Talvez seja um problema meu. Digamos, um bloqueio inconsciente ou quiçá alguma sorte de limitação. Mas confesso minha dificuldade de ter empatia com a expressiva fatia de eleitoras e eleitores tupiniquins que votaram no “Já-foi”. Ainda assim, sou levado a reconhecer a extremamente bem-sucedida estratégia da extrema-direita de vender sua margarina, digo, o produto ex, a um público consumidor carente de “ordem” e ansioso por “progresso”…

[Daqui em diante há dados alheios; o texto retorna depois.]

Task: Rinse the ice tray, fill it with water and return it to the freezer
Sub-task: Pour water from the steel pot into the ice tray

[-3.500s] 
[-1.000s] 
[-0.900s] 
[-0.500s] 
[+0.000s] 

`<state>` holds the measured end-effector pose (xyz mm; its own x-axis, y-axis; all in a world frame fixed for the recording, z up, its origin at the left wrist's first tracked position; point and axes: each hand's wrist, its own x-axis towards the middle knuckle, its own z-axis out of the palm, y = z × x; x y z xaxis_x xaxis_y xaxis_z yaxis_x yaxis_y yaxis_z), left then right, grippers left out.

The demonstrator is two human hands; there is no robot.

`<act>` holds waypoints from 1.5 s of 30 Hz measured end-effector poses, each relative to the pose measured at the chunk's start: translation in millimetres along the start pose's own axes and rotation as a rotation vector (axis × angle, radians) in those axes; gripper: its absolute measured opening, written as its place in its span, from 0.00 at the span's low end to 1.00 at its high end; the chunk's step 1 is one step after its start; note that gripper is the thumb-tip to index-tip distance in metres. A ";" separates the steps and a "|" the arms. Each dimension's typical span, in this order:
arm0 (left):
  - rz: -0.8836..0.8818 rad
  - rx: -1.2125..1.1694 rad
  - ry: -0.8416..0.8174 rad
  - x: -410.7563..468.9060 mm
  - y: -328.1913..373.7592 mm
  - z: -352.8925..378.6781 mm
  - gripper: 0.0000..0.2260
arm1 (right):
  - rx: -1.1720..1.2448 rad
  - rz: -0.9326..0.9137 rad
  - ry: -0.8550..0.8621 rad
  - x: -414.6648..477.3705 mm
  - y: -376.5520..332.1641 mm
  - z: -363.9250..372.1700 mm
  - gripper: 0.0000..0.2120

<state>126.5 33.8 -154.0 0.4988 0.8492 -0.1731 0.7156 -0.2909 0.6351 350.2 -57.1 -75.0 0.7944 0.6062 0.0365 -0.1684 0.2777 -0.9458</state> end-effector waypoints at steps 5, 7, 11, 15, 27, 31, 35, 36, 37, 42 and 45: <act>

A aversão ao atual é mais fácil de entender, tem longa história. Desde sua fundação o PT foi demonizado pela grande imprensa; em alto grau devido a paranoia do perigo comunista e ao ativismo agressivo dos seus membros-raiz, lá na virada dos anos 80   – ativismo este, em vários aspectos, similar ao dos atuais adoradores do ex. Só com a versão Lulinha Paz e Amor é que os petistas conseguiram superar a resistência da conservadora classe média e literalmente crescer – a ponto de se tornar, então, o maior partido político da América Latina. A embalagem light, de coloração reformista, ajudou o PT a emplacar quatro mandatos presidenciais sucessivos.

Bem, a fatura desse atrevimento chegou e é História; todos sabemos, a conta foi exorbitante. O mensalão, a Lava-Jato, a prisão de Lula e o exitoso golpe contra Dilma comprovam a gigantesca competência dos EUA para solapar e destruir quaisquer experiências democráticas de matiz popular ou “socialista” que ocorram no seu quintal, quero dizer, do México à Terra do Fogo. Isso, evidentemente, com o dócil e total apoio dos grandes grupos econômicos nacionais. As imagens do PT como partido corrupto e de Lula como político ladrão, turbinadas por redes sociais especializadas em triturar reputações, se disseminou pelo país com a velocidade da luz. A brigada do ódio soube surfar na onda que criou e deu no que deu; deu no nefasto período de desgoverno do ex.

A sofrida e apertada vitória da frente republicana, unida em torno de aspirações democratas e da luta antifascista, nos revelou o Brasil que muitos ainda preferem não enxergar. O fato de que quase metade das patrícias e patrícios votantes preferiu o ex, contradiz o estereótipo do “brasileiro alegre”, tido e consentido como alguém cordato, liberal e pacífico. E aliás, diga-se de passagem, apesar de sermos também (sic) assim, os últimos anos nos obrigaram a atualizar e expandir o perfil de bonzinhos. Fomos estimulados a tirar do armário e assumir à luz do Sol nossa metade-barbárie. O discurso fascista do ódio e da intolerância para com as diferenças está presente, de forma explícita ou velada, em incontáveis casos de violência ocorridos de norte a sul, ontem, hoje e amanhã. Esse escancarado encanto pelos dogmas pentecostais, pela posse e uso das armas, pela força bruta e a rígida disciplina militar – nem falemos da ditadura! – demostram que nós brasileiros sabemos ser primários, toscos e cruéis.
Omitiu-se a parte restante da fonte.